• EXERCISE DETAILS:
Where the data below shows a picture, leave that picture out and copy the rest exactly.

• SUPPLIED INFORMATION:
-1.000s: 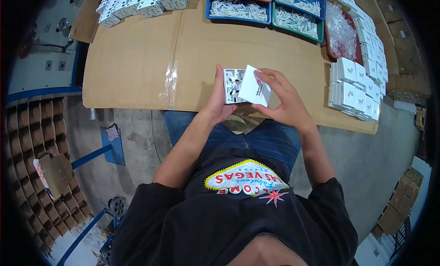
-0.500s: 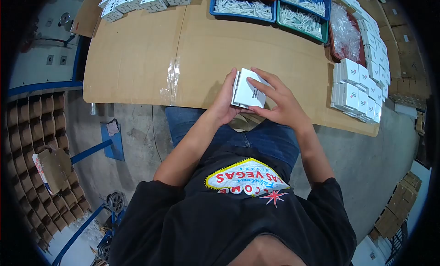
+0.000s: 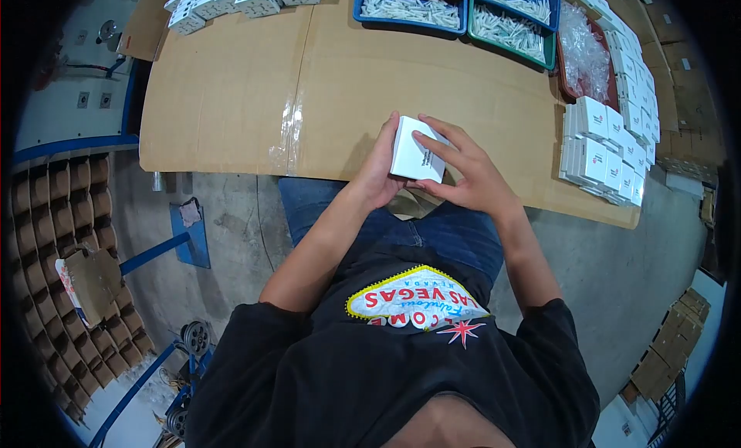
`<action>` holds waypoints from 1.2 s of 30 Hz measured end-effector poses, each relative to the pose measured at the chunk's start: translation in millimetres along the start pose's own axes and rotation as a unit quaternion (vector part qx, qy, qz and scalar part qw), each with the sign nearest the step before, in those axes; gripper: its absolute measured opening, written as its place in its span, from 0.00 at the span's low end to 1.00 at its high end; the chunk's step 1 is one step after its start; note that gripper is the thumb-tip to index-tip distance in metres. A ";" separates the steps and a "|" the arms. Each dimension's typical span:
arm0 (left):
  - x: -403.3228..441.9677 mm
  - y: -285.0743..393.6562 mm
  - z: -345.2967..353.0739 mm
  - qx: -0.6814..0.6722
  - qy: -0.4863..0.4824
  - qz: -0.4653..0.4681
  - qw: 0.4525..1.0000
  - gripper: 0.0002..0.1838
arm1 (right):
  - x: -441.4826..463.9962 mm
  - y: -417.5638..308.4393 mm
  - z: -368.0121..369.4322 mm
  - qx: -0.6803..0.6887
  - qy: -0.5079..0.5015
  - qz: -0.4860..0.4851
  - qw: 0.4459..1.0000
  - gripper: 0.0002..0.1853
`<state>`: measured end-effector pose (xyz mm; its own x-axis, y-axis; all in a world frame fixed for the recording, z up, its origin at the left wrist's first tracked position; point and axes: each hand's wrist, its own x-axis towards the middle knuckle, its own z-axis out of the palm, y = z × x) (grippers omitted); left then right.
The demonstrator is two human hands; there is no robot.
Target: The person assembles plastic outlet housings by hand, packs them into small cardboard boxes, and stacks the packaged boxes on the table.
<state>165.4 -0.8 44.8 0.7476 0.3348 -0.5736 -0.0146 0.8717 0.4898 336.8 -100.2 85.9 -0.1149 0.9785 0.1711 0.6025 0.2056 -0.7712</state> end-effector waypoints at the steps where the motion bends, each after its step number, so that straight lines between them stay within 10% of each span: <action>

• TASK SOLUTION:
-1.000s: 
-0.500s: 
+0.000s: 
`<action>` holds waypoints from 1.2 s of 30 Hz measured end-effector poses, each relative to the pose measured at the chunk's start: translation in millimetres along the start pose's own axes and rotation as a unit quaternion (vector part qx, qy, qz and scalar part qw), each with the sign nearest the step before, in those axes; gripper: its absolute measured opening, written as its place in its span, from 0.00 at the span's low end to 1.00 at its high end; the chunk's step 1 is one step after its start; note that gripper is the thumb-tip to index-tip distance in metres. A ";" separates the steps and a "|" the arms. Each dimension's typical span:
arm0 (left):
  - x: -403.3228..441.9677 mm
  - y: -285.0743..393.6562 mm
  - z: -345.2967..353.0739 mm
  - qx: -0.6814..0.6722
  - qy: -0.4863..0.4824
  - qz: -0.4653..0.4681
  - qw: 0.4525..1.0000
  - gripper: 0.0002..0.1838
arm1 (right):
  - x: -441.4826..463.9962 mm
  - y: -417.5638..308.4393 mm
  - z: -368.0121..369.4322 mm
  - qx: -0.6803..0.6887
  - qy: -0.5079..0.5015
  - qz: -0.4860..0.4851
  - qw: 0.4459..1.0000
  - gripper: 0.0002..0.1853
`<state>`: measured end-effector pose (xyz mm; its own x-axis, y-axis; all in a world frame fixed for the recording, z up, its origin at the left wrist's first tracked position; point and axes: each hand's wrist, its own x-axis towards the middle knuckle, its own z-axis out of the palm, y = z × x) (grippers omitted); left then right.
The demonstrator is two human hands; there is no robot.
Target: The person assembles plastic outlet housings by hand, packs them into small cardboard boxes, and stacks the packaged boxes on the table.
<state>165.4 -0.8 44.8 0.7476 0.3348 -0.5736 -0.0146 0.8717 0.4898 336.8 -100.2 85.9 -0.1149 0.9785 0.1711 0.6025 0.2056 -0.7712</state> end-effector waypoints at the steps where the motion bends, each after its step number, so that straight lines between them stay within 10% of each span: <action>

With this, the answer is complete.